To Ludwig Rütimeyer 15 [and 16] January 1
Down. | Bromley. | Kent. S.E.
Dear & honoured Sir
I have been confined to my bed by illness, otherwise I should have written sooner, & thanked you for your letter of Dec. 11th.—2
I grieve to say that I have no good news to tell. I applied to a friend & relation, who knows Lord Tankerville3 well, & I wrote a long letter to him with instructions, which he forwarded to Ld. Tankerville with a request from himself. But he has received no sort of answer!!4
My friend says Ld. Tankerville leads a strange solitary life; but is much surprised at receiving no answer. I am astonished at such rudeness.
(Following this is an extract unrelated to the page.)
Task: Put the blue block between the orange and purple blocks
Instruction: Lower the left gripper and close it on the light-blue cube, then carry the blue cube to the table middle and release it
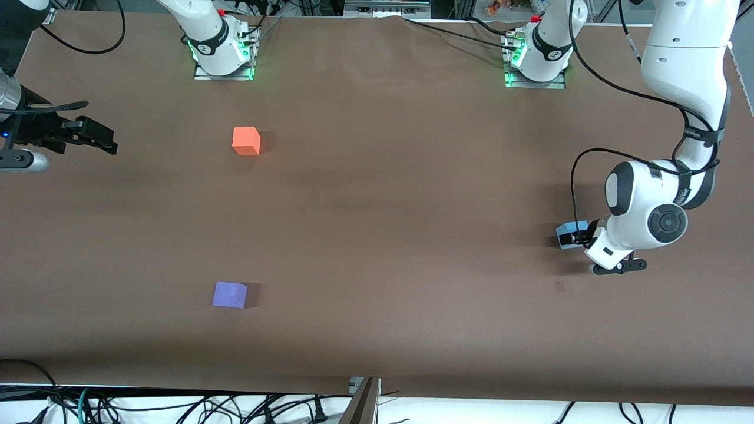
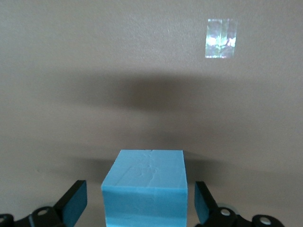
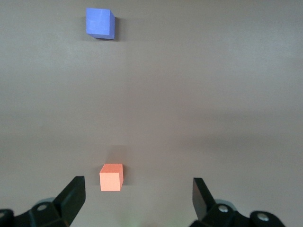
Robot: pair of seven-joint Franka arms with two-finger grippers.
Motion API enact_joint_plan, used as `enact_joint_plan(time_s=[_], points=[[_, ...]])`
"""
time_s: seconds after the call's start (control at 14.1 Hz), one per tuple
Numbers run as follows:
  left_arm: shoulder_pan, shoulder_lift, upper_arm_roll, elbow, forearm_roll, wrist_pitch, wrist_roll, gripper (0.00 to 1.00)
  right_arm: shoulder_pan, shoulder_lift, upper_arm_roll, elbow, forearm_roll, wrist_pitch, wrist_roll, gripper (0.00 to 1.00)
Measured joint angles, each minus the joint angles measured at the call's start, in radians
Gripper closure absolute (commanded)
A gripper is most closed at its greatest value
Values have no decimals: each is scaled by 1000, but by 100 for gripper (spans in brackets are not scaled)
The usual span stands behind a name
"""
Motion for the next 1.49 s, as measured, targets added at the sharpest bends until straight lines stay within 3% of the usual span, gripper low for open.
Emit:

My friend thinks that perhaps he may send the skulls, though he will not take the trouble to write.— My friend naturally does not choose to write again, after being treated so rudely; but if he sees him in London this Spring will ask.— I yet hope that the Skulls may be sent; but am very fearful about the result.— If the old Lord Tankerville had been alive, I feel sure that we should have got them.—5
I cannot tell you how sincerely I grieve that I have failed to aid you in your most important & interesting investigations, but I have done all that I could.—
With sincere apologies, I remain Dear Sir | Yours very faithfully | Charles Darwin
P.S. I have just had another letter from my friend, Sir H. Holland, who says he will see Lord Tankerville or write to him again;6 & I think the noble Lord will be driven by shame to be more courteous.—
Lord Tankerville has not responded to the request for the skulls which LR requires for his research. CD addressed Lord T through his friend Sir Henry Holland, who is prepared to try again, despite Lord T’s rudeness.